I was reading slashdot yesterday and some (inane) comments about people’s user ID numbers made me curious about the overall distribution of IDs in slashdot discussions. It didn’t take long to take what I’d learned about the Beautiful Soup screen-scraping library from writing my Twitter status backup script to get some simple information.

Here’s a quick and crude little Python script that does the job as of yesterday’s slashdot HTML/CSS scheme. It spits out the ID number and username, which you then might send through the Unix sort command with various options, e.g.:

slashdot_info.py '[slashdot story url]' | sort -un

I’m placing this code into the public domain after disclaiming any responsibility for your use of it. Suggested enhancement: Add option to get number of comments for each user and allow sorting by that variable also.

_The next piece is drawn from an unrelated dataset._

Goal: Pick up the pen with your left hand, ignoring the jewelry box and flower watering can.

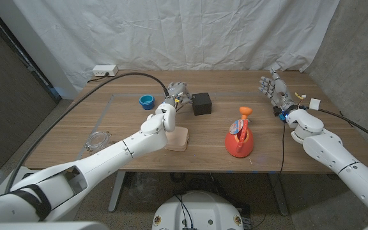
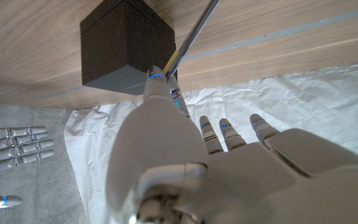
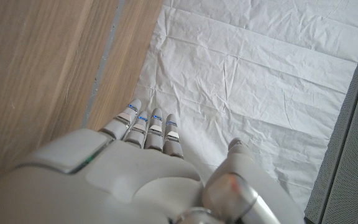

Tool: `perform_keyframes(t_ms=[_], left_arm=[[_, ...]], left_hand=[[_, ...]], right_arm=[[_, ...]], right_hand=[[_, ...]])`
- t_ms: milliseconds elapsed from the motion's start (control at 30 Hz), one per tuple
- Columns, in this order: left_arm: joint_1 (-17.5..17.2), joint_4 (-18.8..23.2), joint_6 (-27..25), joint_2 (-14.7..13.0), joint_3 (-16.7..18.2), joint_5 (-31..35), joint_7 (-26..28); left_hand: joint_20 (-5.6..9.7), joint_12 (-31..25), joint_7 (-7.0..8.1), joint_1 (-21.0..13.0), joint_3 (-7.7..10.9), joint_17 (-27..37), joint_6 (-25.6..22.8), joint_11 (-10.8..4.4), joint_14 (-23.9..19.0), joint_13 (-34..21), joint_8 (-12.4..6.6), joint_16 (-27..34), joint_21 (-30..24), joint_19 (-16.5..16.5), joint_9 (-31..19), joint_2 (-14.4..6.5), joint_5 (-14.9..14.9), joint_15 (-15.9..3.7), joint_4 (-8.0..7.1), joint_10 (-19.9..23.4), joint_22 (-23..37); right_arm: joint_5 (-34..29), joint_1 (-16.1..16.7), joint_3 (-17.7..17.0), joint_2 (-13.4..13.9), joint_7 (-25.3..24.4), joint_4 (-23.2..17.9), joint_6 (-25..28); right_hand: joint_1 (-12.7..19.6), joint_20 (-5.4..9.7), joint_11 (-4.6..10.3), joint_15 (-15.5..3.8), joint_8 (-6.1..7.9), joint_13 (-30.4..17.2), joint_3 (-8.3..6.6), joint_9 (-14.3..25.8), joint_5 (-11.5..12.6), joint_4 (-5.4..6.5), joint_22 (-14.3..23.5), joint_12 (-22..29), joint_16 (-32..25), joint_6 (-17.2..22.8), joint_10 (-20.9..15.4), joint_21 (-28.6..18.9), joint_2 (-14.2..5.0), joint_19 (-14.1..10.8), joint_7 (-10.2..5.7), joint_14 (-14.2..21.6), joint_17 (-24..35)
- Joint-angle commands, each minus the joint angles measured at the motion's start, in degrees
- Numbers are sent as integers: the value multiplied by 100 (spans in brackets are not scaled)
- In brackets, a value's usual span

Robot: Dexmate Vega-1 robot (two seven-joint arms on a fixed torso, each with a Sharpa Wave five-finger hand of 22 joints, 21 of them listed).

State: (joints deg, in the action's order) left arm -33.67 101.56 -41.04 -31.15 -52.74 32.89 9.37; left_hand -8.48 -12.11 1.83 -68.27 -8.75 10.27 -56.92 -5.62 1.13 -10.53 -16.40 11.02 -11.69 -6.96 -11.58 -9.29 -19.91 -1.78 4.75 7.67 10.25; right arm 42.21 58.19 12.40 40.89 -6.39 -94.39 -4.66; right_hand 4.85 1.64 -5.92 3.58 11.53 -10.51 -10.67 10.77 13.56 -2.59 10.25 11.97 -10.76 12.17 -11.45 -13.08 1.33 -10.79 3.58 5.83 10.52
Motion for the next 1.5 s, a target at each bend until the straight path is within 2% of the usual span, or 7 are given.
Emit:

(Update: This only grabs the first 50 comments. I’m not invested enough in the problem at the moment to want to figure out how to grab the entire discussion. That’s another exercise left to you.)

#!/usr/bin/python3

# list slashdot usernames and ids for story
# can slice/dice with "sort"

import sys
import re
import datetime
from urllib.request import urlopen
from BeautifulSoup import BeautifulSoup

if len(sys.argv) > 1:
    url = sys.argv[1]
else:
    print('url is required', file=sys.stderr)
    sys.exit(1)

pattern = r'''(?x)        # verbose mode
    >                     # end of "a href"
    ([^>]+)               # username to capturing group 1
    (?:                   # non-capturing group for user id + etc
      \s                  #
      \(                  # literal ( starting user id
      ([0-9]+)            # user id to capturing group 2
      \)                  # literal ) ending user id
    )
    </a>                  '''
    # matches <span class="by">by <a href="//slashdot.org/%7Eusername">
    #         username (12345)</a></span>

print('url: %s\nat:  %s' % (url, datetime.datetime.today()), file=sys.stderr)

num_comments = 0
num_ac = 0
num_unmatched = 0

f = urlopen(url)
# f = open('slashdot_user_stats_test.htm', 'rb')
soup = BeautifulSoup(f.read())
f.close()
commenters = soup.findAll('span', {'class': 'by'})
if len(commenters) > 0:
    r = re.compile(pattern)
    for by in commenters:
        by = str(by.renderContents().strip(), 'utf8')
        num_comments += 1
        if by == 'by Anonymous Coward':
            num_ac += 1
        else:
            m = r.search(by)
            if m:
                print('%s %s' % (m.groups()[1], m.groups()[0]))
            else:
                print('oops, not AC and does not match expected pattern: %s' %
                      by, file=sys.stderr)
                num_unmatched += 1

print('%d comments\n%d anonymous cowards\n%d not matched' %
      (num_comments, num_ac, num_unmatched), file=sys.stderr)